Periodic Reporting for period 2 - HiFreq (Smart high-frequency environmental sensor networks for quantifying nonlinear hydrological process dynamics across spatial scales)

Période du rapport: 2018-12-01 au 2022-02-28

Regulators and industries are challenged by the difficulty to analyse and predict the impact of nonlinear environmental processes on short-term and long-term responses of ecosystems to environmental change. Until very recently, the development of conventional monitoring, forecasting and prediction tools has been based on the assumption of stationary environmental systems. In the context of global change, these tools are increasingly pushed towards and even beyond their design limits. This project follows the rationale that only novel, high-frequency/high-resolution monitoring and predictive modelling will yield new process understanding of ecosystem functioning. Technological progress offers as many opportunities as it triggers challenges: what are needed now are new strategies to generate, manage and analyse BIG DATA at unprecedented spatial and temporal resolution. Innovation can only stand as a synonym for ‘significant positive changes’ if [a] we manage to clearly state the challenges (global change & non-stationarity) and problems (generating and managing high-frequency information) and [b] transform them into solutions. The timely outcomes of this project will hence be of great relevance for the scientific community, regulators, and the private sector.

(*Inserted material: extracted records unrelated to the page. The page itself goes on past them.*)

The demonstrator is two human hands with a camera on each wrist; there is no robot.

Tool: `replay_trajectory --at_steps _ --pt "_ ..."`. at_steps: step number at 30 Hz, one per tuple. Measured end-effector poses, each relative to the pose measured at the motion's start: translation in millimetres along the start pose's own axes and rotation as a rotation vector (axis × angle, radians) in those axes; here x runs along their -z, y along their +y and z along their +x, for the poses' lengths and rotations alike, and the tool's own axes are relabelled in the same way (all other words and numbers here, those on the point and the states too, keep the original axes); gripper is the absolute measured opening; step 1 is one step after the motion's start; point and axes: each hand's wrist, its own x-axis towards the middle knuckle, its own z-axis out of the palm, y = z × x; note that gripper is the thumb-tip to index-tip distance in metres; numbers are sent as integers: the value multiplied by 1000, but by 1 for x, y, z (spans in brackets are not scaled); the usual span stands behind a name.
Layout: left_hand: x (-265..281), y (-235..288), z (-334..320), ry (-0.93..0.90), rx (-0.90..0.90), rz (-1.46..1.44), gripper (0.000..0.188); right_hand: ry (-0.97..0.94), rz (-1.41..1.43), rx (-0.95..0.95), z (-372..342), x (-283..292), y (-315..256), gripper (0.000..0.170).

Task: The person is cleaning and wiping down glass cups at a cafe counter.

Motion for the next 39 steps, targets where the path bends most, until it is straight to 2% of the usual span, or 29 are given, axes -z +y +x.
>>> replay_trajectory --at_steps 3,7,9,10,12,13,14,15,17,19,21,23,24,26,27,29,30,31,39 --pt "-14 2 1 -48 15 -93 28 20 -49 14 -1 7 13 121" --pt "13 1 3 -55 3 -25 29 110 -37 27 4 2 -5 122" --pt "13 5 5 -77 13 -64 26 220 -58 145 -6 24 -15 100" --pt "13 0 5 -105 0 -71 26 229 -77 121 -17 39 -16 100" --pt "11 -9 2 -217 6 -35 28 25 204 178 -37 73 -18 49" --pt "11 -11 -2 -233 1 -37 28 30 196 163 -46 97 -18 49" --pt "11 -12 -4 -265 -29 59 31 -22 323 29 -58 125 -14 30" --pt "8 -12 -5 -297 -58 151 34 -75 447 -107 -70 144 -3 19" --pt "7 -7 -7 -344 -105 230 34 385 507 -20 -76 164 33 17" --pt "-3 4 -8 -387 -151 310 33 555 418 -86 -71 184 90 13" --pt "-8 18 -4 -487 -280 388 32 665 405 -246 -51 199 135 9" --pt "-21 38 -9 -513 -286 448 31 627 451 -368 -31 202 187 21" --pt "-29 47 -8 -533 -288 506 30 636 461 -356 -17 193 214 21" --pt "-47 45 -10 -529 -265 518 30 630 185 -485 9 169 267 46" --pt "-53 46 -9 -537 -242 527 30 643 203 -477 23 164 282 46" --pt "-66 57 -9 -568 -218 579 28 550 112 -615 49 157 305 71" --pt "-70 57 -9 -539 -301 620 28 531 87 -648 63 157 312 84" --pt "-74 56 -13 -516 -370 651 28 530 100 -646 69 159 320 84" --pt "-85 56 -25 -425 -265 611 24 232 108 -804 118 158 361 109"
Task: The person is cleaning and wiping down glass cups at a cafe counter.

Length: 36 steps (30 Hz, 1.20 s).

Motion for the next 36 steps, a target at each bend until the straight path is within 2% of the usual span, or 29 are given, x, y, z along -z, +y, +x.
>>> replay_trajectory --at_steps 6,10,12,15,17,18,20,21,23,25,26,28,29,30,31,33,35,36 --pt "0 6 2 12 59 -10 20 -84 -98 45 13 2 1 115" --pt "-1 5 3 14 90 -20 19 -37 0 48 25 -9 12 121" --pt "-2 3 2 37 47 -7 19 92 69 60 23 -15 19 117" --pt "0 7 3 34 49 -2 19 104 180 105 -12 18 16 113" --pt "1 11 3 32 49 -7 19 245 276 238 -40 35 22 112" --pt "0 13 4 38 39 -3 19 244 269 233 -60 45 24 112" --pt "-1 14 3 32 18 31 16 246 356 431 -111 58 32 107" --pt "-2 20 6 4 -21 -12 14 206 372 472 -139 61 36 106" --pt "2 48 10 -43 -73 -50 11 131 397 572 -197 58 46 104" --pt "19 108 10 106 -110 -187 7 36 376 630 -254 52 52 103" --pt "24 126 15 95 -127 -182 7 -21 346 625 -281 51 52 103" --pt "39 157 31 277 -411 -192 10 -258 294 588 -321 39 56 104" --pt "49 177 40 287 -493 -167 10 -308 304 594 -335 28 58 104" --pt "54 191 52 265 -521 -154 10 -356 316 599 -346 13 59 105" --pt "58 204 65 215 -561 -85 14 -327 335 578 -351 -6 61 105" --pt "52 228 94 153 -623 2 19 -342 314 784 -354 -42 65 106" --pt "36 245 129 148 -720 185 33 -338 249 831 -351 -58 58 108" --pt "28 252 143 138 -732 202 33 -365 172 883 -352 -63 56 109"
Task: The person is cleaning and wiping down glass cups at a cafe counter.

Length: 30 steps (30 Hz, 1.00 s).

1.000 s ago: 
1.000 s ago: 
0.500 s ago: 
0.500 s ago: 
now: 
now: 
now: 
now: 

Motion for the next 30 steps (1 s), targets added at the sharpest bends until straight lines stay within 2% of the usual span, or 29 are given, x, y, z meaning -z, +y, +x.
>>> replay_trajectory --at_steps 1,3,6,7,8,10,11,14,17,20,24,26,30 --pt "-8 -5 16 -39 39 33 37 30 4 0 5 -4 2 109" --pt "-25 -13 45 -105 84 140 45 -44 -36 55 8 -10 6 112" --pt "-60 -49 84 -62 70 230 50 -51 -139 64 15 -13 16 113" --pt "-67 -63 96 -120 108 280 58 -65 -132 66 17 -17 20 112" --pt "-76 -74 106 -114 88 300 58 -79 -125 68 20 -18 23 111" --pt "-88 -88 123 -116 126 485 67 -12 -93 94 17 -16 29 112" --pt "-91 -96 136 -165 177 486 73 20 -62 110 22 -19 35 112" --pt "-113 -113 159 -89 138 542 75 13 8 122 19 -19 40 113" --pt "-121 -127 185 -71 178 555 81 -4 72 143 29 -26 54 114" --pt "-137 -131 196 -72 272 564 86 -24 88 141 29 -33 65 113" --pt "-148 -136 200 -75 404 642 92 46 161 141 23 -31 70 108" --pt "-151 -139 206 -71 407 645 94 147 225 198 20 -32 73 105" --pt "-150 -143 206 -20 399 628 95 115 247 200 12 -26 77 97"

The key aim of HiFreq project is to drive innovation in high-frequency environmental sensor network technologies and modelling, in particular, to quantify non-linear process dynamics in ecohydrological, biogeochemical and ecosystem monitoring. The wide-ranging activities of the action led not only to innovation in sensor and monitoring technologies but also support conclusions about the applicability of new sensor networks in operational contexts as well as the BIG DATA challenges going along with the development of large data quantities and their analysis. Solutions developed in this action particularly advance our ability to sense water pollution in-situ at higher frequency and accuracy than previously possible. Data science solutions include edge-processing algorithms for data reduction before transmission.
The project has created scientific progress through individual secondments, facilitating the supra-disciplinary aims and objectives. From March 2020 until the end of the (extended) funding period, the undertaking of in person secondments became impossible due to COVID19 lockdowns and later restrictions to the movement between different countries that prevented the international as well as inter-sectoral exchange in the action, at least in person. The project leadership team efforts during this time were on ensuring the safety of project participants that were on active secondments and providing support to best conduct research while under local lockdown.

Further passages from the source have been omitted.